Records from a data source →
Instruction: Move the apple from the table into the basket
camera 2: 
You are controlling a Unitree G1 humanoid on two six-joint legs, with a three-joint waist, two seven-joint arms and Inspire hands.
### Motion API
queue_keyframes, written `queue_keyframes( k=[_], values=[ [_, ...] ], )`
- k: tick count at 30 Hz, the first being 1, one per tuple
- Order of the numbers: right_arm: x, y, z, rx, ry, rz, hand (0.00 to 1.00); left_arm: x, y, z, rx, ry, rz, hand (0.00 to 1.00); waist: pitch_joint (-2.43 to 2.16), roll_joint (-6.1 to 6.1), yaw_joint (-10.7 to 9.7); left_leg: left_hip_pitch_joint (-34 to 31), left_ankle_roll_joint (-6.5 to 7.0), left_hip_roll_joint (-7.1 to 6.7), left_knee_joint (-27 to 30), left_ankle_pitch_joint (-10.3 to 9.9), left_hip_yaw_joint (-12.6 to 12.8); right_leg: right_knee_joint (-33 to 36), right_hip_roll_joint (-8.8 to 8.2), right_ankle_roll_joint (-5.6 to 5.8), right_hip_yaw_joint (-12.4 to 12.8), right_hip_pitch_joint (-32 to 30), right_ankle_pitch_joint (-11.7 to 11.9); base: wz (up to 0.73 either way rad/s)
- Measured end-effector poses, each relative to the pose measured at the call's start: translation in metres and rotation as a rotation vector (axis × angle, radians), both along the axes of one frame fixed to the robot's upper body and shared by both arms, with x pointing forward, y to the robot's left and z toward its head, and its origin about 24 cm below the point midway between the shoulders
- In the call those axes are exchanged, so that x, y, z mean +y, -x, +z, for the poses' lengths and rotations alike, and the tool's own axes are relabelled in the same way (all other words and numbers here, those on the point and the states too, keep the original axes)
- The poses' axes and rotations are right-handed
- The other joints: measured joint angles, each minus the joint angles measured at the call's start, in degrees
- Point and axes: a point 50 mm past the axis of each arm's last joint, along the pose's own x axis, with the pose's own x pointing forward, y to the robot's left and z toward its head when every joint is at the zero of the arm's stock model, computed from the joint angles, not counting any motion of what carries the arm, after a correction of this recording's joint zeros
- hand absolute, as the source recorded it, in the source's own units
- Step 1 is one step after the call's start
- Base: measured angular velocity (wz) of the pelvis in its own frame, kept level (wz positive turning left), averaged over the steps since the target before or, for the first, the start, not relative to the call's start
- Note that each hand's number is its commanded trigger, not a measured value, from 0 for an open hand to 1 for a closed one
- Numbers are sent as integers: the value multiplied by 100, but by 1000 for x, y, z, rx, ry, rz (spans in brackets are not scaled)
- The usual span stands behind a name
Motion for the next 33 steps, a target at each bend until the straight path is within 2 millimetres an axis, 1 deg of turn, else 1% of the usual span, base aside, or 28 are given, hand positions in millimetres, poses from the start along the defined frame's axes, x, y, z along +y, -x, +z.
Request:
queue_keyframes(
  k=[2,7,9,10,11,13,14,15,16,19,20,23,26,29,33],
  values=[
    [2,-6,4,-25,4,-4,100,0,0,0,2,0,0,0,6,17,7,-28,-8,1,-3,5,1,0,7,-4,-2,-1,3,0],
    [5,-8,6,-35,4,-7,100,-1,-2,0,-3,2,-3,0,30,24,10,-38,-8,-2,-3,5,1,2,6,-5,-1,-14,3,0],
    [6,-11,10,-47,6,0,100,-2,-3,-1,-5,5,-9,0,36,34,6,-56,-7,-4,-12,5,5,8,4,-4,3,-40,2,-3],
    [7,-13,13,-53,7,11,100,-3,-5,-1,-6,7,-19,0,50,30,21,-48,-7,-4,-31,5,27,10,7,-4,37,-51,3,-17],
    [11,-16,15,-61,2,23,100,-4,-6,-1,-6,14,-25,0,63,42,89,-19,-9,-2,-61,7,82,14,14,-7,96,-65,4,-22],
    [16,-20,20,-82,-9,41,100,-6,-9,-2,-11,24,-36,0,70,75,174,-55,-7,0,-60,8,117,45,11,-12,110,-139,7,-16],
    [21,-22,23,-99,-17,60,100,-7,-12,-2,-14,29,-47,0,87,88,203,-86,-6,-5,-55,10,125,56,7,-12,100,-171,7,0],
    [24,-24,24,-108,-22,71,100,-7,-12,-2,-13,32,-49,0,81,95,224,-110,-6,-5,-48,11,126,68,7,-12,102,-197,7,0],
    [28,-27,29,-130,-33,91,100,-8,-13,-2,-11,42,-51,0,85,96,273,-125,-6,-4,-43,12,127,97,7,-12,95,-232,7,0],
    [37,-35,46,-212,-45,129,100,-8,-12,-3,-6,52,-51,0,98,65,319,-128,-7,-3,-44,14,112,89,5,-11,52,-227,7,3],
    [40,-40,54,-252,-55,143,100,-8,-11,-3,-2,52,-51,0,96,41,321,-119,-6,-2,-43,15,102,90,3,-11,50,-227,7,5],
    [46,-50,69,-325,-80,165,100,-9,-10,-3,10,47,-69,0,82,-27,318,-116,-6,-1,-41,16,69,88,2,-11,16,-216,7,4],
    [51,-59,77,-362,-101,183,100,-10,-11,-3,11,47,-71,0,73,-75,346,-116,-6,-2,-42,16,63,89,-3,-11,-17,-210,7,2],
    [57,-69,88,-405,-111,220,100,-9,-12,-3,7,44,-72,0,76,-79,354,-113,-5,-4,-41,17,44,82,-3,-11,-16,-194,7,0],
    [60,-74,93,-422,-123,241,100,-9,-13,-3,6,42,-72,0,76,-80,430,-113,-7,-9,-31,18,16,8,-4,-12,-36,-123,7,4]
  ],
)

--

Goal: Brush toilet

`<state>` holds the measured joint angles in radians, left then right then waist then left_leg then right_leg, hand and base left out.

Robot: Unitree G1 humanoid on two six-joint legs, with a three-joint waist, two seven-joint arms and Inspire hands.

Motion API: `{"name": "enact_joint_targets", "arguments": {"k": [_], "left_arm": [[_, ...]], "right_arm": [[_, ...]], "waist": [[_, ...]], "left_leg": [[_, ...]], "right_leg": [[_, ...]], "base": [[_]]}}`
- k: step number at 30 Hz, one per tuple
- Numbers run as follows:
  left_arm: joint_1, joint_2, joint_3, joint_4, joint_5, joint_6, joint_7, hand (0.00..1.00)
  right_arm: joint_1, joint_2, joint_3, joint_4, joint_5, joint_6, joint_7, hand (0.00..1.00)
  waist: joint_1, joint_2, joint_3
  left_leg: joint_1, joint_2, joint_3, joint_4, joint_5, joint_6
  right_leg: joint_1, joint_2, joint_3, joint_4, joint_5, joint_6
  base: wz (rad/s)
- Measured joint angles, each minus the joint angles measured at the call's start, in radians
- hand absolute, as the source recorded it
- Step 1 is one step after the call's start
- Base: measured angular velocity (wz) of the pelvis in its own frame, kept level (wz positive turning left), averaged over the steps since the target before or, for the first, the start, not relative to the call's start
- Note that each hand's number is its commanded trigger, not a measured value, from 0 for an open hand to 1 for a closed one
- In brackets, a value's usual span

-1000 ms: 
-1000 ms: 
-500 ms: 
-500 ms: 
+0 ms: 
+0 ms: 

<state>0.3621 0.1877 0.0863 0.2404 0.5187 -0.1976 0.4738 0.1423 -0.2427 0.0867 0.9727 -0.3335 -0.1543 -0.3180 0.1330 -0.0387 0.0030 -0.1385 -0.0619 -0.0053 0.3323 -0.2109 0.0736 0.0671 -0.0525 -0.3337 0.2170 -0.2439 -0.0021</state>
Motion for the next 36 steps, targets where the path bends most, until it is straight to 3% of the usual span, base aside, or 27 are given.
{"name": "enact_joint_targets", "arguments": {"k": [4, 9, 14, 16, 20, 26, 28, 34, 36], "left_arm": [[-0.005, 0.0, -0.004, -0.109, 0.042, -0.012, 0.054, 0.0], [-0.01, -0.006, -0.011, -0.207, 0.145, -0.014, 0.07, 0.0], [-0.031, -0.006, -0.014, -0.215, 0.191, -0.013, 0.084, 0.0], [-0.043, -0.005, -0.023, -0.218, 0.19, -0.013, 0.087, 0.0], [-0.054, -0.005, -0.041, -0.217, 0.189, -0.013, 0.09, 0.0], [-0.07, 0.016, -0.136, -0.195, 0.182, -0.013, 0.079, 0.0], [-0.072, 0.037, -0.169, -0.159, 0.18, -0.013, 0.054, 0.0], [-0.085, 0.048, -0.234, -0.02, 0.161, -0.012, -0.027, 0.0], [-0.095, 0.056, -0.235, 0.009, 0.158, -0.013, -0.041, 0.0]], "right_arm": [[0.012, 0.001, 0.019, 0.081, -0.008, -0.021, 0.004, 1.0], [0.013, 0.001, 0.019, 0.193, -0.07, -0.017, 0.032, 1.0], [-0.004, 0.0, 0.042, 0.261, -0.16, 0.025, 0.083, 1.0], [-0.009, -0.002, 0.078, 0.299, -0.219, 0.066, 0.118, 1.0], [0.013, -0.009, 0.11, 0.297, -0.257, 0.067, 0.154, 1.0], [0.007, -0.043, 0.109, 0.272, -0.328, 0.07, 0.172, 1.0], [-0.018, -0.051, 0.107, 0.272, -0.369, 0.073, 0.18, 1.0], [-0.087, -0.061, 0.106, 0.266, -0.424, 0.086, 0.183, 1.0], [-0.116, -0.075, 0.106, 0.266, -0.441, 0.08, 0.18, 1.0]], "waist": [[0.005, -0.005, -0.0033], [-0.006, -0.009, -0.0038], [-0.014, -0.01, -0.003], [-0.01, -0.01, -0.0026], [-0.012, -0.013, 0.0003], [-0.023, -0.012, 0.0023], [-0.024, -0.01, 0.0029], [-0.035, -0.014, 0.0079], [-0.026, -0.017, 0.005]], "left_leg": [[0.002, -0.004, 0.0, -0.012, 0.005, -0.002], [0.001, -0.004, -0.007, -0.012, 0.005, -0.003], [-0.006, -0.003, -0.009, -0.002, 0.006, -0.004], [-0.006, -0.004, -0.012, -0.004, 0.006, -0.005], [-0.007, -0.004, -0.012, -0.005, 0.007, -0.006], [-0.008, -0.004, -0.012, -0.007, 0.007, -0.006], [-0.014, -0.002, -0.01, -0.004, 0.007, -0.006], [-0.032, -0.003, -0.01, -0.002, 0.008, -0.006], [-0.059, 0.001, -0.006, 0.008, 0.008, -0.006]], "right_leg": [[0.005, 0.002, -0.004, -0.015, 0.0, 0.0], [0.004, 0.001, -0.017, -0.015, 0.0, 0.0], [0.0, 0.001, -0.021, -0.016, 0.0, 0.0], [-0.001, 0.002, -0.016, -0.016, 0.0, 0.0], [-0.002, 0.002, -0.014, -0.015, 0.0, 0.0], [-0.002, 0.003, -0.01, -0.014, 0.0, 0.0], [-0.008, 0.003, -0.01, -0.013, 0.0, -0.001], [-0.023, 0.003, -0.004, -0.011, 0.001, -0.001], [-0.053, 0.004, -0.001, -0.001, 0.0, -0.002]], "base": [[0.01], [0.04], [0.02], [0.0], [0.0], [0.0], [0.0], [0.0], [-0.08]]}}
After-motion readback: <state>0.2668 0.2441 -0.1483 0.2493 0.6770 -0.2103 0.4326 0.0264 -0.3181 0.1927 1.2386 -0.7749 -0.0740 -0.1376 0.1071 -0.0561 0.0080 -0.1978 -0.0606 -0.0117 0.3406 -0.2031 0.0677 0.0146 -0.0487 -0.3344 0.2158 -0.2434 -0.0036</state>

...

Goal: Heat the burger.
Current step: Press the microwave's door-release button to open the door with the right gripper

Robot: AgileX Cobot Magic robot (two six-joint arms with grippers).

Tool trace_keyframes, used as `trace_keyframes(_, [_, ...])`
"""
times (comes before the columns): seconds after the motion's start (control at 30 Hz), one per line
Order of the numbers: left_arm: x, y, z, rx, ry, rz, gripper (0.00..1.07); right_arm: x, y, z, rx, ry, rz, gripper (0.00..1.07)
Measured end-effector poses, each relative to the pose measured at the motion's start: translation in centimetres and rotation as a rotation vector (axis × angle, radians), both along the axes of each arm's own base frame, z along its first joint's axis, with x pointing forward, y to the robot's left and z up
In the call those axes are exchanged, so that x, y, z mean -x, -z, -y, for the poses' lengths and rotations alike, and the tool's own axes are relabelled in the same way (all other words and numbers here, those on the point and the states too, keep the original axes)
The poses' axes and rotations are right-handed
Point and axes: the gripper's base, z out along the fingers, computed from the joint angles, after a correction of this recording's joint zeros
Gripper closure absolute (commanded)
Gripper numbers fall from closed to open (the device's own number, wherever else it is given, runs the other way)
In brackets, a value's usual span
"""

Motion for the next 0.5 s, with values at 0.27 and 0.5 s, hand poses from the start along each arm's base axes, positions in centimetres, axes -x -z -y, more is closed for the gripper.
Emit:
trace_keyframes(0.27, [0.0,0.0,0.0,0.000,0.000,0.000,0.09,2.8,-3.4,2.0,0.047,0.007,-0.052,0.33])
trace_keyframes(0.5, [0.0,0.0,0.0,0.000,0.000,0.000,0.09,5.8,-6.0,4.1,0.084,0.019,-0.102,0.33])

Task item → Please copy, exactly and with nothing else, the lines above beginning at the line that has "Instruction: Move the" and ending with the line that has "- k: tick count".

Solution for this task →
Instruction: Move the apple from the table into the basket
camera 2: 
You are controlling a Unitree G1 humanoid on two six-joint legs, with a three-joint waist, two seven-joint arms and Inspire hands.
### Motion API
queue_keyframes, written `queue_keyframes( k=[_], values=[ [_, ...] ], )`
- k: tick count at 30 Hz, the first being 1, one per tuple

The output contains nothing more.